I finished taking off her petticoats and verified that there was almost nothing left of the slender girl with jutting knees and elbows who had worked in the Red Lantern, except for her tireless sensual appetite and her voice that sounded like a hoarse bird. Her body was hairless and her skin had been rubbed with lemon and cream of witch hazel, as she explained to me, which made it as soft as a baby’s. Her nails were painted red and she had a snake tattooed around her navel, which could move in circles while the rest of her body remained absolutely still. While she was demonstrating her skill at making the serpent wiggle, she told me the story of her life.
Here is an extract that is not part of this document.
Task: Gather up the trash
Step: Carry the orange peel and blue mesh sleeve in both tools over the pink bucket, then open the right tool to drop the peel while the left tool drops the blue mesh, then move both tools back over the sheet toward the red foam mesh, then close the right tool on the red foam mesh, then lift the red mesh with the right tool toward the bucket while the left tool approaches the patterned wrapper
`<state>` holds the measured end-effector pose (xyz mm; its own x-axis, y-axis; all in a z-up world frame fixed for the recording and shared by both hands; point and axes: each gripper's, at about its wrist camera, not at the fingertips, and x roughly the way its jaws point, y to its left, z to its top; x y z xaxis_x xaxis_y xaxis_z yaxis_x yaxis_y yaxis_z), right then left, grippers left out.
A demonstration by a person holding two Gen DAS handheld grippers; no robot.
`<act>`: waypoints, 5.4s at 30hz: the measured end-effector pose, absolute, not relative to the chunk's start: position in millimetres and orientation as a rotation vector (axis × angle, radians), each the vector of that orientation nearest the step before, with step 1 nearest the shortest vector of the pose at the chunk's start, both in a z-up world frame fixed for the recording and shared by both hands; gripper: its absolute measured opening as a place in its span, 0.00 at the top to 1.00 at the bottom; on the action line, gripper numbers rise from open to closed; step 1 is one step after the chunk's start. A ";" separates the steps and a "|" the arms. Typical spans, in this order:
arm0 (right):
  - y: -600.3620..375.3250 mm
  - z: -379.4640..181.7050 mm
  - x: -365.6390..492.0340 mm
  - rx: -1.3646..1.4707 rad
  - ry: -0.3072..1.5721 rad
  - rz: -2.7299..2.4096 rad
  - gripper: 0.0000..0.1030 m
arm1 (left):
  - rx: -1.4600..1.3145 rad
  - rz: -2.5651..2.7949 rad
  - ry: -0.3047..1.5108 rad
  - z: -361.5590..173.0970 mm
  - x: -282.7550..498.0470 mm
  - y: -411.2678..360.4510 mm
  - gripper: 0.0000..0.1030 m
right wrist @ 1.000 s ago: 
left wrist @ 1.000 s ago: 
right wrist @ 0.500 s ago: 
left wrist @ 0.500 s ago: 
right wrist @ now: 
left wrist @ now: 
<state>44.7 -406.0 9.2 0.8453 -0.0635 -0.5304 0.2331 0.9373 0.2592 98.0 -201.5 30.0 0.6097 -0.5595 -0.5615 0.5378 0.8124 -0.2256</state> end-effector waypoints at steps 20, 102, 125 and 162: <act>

“What would have become of me if I had stayed at the Red Lantern, patrón? I would have lost my teeth. I’d be an old woman now. You get used up fast in this profession, you have to look out for yourself. And I’m not even a streetwalker! I’ve never liked that—it’s very dangerous. To work the street, you have to have a pimp; otherwise it’s too risky. Nobody respects you. But why give a man something it’s so hard to earn? In that respect women are really thick. They’re the daughters of rigidity. They need a man to feel secure but they don’t realize that the one thing they should be afraid of is men. They don’t know how to run their lives. They have to sacrifice themselves for the sake of someone else. Whores are the worst, patrón, believe me. They throw their lives away working for some pimp, smile when he beats them, feel proud when he’s well dressed, with his gold teeth and rings on his fingers, and when he goes off and takes up with a woman half their age they forgive him everything because ‘he’s a man.’ No, sir, I’m not like that. No one’s ever supported me and that’s why you’ll never find me supporting someone else. I work for myself, and whatever I earn I spend as I see fit. It’s been a struggle, believe me—don’t think I’ve had an easy time of it, because the madams of these places don’t like to deal with women. They prefer pimps. They don’t help you out. They have no consideration.”
“But it looks as if they really appreciate you here, Tránsito. They told me you’re the best in the house.”
“I am. But this business would fall on its face if not for me, because I work like a horse. The rest of the girls are like a bunch of dishrags. All we get now are old men; it’s not the way it used to be. We ought to modernize the whole business, bring in civil servants, who have nothing to do in the middle of the day, and young people, and students. We ought to get better furnishings, liven the place up, and clean it. Clean the whole place! That way the customers would feel more trusting and they wouldn’t go around worrying about catching some venereal disease, right? This place is a pigsty. They never clean. Look, pick up the pillow and I guarantee you a tick will come hopping out. I’ve told the madam, but she doesn’t listen. She doesn’t have a head for business.”